「“令和の普段の多摩”を舞台にした映画としても」春原さんのうた 高森 郁哉さんの映画レビュー(感想・評価)
“令和の普段の多摩”を舞台にした映画としても
「濱口竜介と杉田協士:2021年の国際映画祭を賑わせたふたりに共通するもの」(あしたメディア by BIGLOBE)という記事を読んだ。指摘されているように、外国の映画人に高評価される共通項は確かにあるのだろう。とはいえ個人的には、演劇要素を多用しフィクションをフィクションとして提示することを追求している(それゆえ別世界の話として空虚に感じられる)濱口作品より、日常のささやかな出来事や心の動きを、まるでスナップ写真か短歌のように切り取って紡いでいく杉田作品のほうが、現実と地続きの話として身近に感じられるので好みだ(ちなみに杉田監督の長編で好きな順は「ひとつの歌」>「春原さんのうた」>「ひかりの歌」)。

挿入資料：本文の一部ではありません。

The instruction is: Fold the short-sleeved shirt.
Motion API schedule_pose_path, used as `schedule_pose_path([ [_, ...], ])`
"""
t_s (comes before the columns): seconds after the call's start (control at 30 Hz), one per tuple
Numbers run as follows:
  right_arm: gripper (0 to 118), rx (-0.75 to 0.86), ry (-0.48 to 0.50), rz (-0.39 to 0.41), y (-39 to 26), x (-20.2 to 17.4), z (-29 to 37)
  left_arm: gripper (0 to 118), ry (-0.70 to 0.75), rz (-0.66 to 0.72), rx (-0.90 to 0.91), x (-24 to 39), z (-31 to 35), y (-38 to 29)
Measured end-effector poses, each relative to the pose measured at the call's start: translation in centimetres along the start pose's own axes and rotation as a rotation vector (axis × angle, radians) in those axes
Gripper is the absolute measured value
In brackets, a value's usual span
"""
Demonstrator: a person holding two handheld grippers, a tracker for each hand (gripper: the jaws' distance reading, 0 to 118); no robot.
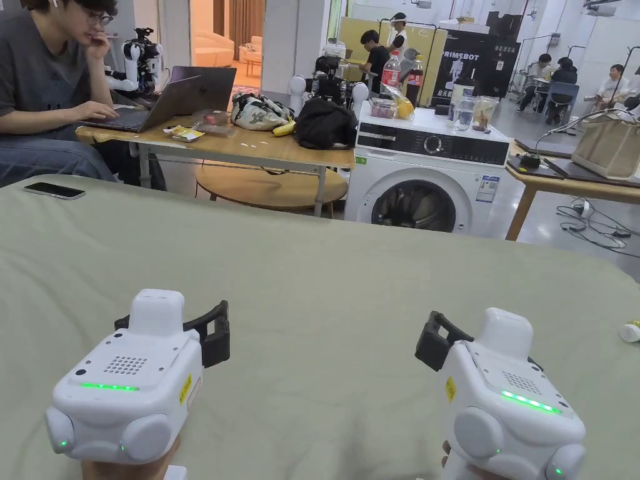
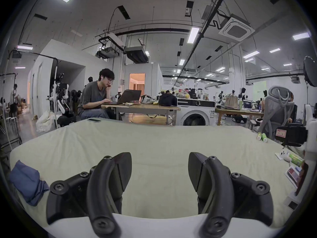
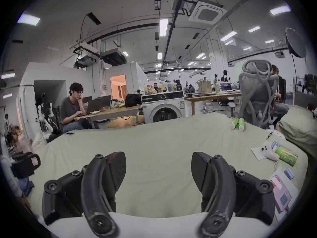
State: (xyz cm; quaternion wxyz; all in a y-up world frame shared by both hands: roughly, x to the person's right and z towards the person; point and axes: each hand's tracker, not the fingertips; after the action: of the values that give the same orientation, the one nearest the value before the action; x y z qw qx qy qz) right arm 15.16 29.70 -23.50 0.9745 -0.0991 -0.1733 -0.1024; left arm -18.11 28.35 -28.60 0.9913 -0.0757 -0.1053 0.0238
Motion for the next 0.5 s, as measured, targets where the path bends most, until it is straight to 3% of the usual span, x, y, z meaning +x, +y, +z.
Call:
schedule_pose_path([
  [0.43,84,0.013,-0.036,0.086,-0.53,-1.06,-0.15,69,0.030,-0.012,0.046,-0.01,0.26,0.51],
  [0.5,84,0.009,-0.028,0.082,-0.61,-1.01,-0.18,82,0.032,-0.012,0.046,-0.01,0.23,0.47],
])
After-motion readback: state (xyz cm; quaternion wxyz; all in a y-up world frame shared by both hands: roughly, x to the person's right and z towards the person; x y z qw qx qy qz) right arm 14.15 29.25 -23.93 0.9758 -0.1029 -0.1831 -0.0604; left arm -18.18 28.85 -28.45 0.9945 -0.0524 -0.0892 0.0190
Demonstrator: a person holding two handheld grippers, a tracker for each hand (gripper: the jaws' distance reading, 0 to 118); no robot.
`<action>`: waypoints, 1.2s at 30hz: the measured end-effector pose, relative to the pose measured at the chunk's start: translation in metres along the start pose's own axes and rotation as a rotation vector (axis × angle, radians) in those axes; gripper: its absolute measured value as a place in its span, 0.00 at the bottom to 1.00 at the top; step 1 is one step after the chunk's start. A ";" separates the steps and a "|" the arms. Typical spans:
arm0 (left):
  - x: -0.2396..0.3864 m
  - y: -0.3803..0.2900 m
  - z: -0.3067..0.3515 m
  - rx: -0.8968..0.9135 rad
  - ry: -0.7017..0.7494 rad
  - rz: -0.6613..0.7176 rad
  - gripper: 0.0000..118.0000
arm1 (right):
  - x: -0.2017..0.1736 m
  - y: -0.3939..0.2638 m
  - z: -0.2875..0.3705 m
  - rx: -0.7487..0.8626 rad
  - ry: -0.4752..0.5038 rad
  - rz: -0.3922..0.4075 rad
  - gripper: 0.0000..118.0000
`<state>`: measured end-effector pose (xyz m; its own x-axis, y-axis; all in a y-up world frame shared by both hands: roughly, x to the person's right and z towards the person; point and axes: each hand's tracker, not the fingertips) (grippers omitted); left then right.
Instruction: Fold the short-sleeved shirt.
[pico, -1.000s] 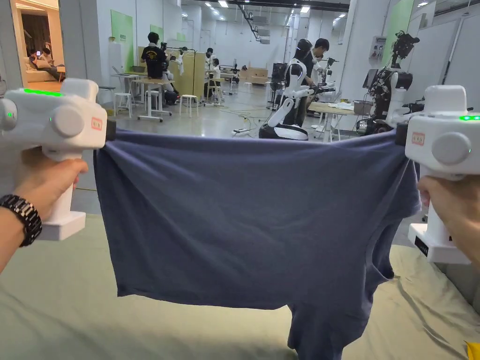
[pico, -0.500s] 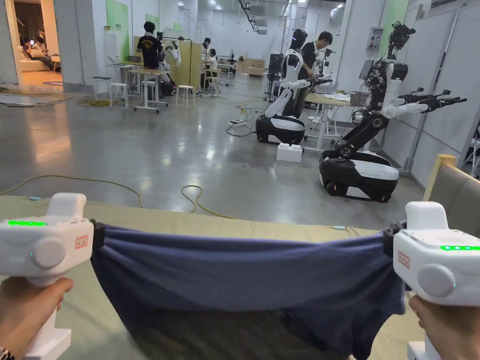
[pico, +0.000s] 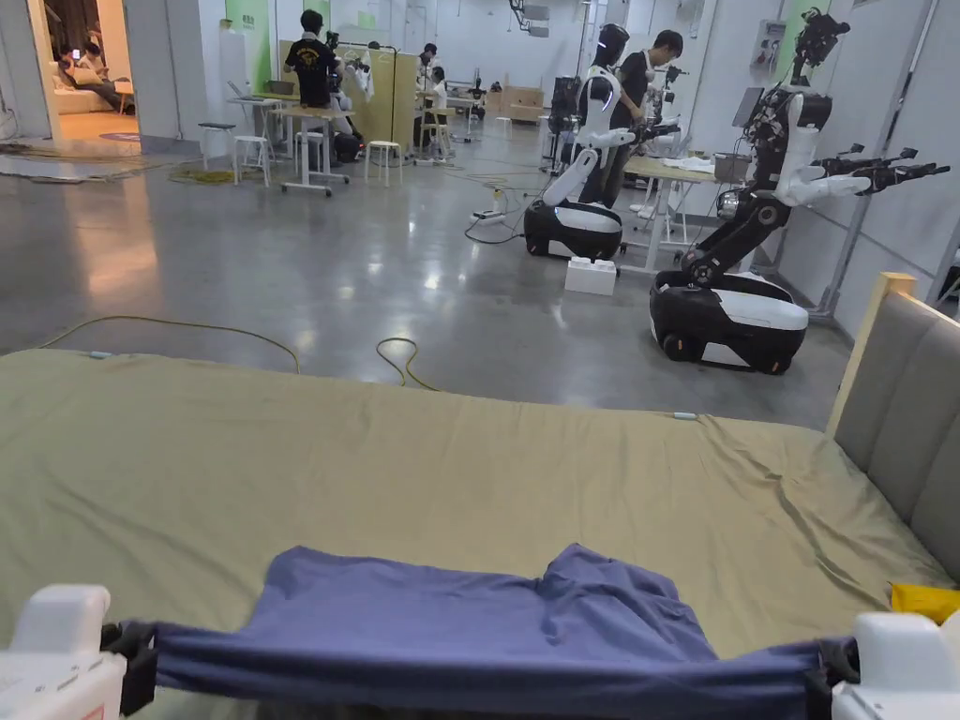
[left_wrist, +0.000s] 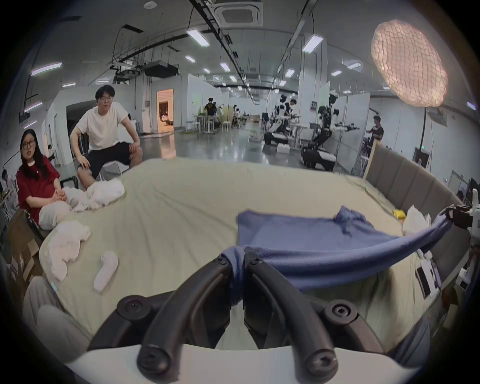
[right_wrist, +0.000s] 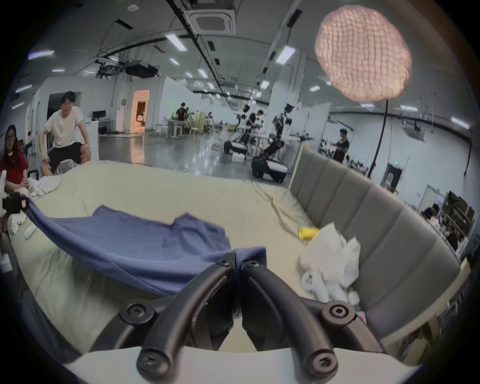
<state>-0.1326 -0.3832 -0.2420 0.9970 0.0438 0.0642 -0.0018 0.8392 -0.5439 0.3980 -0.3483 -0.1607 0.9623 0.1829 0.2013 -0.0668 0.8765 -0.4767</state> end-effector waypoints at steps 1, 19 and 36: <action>0.001 -0.012 0.005 -0.021 0.007 -0.011 0.08 | 0.001 -0.011 0.004 -0.036 0.001 -0.018 0.03; 0.004 -0.135 -0.024 -0.411 0.047 -0.177 0.08 | -0.023 -0.172 0.001 -0.483 0.030 0.034 0.03; 0.011 -0.088 -0.004 -0.144 0.013 -0.040 0.56 | -0.049 -0.108 0.017 -0.160 0.075 -0.048 0.67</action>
<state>-0.1213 -0.4589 -0.1966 0.9970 0.0038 0.0776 0.0481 0.7538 -0.6554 0.3532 -0.4446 -0.1045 0.9808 0.1031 0.1653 0.0168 0.8006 -0.5990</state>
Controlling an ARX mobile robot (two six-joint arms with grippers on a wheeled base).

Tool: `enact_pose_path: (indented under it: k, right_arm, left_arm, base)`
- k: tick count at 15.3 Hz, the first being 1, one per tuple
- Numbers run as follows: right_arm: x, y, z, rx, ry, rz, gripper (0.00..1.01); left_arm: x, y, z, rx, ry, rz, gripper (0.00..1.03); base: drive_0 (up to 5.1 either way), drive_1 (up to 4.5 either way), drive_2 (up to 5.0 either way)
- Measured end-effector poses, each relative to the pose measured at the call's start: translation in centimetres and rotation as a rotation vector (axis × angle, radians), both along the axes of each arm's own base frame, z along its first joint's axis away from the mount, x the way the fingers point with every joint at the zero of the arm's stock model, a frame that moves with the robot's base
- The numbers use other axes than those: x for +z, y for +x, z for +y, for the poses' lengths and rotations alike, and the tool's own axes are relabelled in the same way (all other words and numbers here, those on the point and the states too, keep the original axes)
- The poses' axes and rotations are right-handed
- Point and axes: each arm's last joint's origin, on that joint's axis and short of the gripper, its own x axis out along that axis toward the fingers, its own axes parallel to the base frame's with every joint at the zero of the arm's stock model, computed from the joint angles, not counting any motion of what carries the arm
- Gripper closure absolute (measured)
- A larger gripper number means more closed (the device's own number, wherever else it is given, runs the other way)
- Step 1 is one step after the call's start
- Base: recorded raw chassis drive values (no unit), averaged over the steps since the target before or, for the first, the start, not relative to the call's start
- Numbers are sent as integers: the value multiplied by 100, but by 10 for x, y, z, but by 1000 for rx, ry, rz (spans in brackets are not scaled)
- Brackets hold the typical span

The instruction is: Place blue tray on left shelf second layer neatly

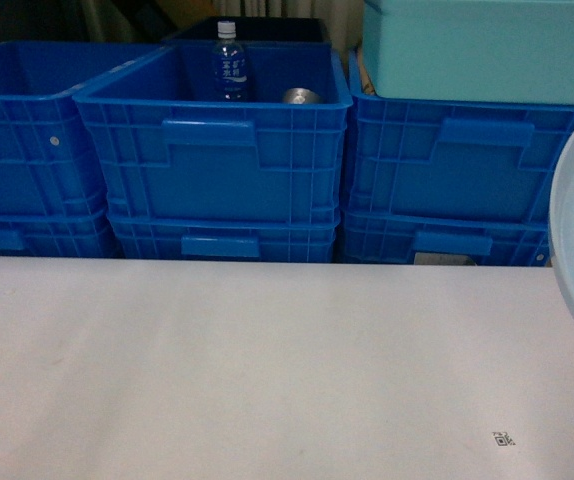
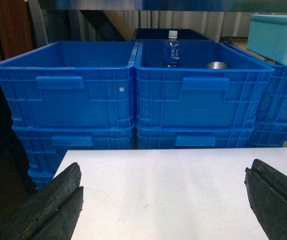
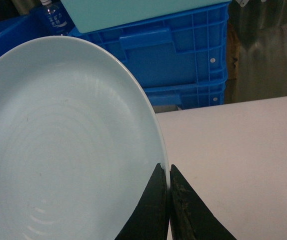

東直子の歌集「春原さんのリコーダー」に収められた短歌「転居先不明の判を見つめつつ春原さんの吹くリコーダー」を“原作”としているが、それ以外にも郵便ポストのくだりなど、他の短歌に着想を得たと思われるエピソードも組み合わせている。カフェでバイトを始めた沙知(荒木知佳)が、引っ越しもして新生活をスタートさせる。彼女が抱えるある喪失感は、たとえば視線の先に映る人物の姿でさらりと示唆される。
説明過多な邦画に慣れた観客なら、あるいは情報不足のように感じるかも。ただし注意深く観ると、かすかではあるが確かにある感情の揺らぎや、巡らせる想い、再生への希望といったものが伝わってくる。一瞬の情景を切り取った写真や短歌のように、受け取る側が想像力をはたらかせて味わうタイプの作品と言えるかもしれない。
なお、沙知のバイト先のカフェは、多摩市の聖蹟桜ヶ丘駅から少し歩いた大栗川沿いに実在する「キノコヤ」という店。映画の上映会やトークイベントなども不定期で開催していて、多摩市出身の杉田監督がらみの企画も何度かあった。市内では広いレンガ敷の遊歩道が伸びる(冬はイルミネーション会場にもなる)多摩センター駅南口がロケ地になることが多い気がするが、「春原さんのうた」で映し出される駅から店までの街並みや、店の2階の窓から眺める川沿いの桜などは、地元で見慣れた普段の多摩そのもの。ジブリのアニメ映画「耳をすませば」で知られる「いろは坂」もすぐ近くにあるので、よかったらキノコヤにも寄ってみて(お酒も飲めます)。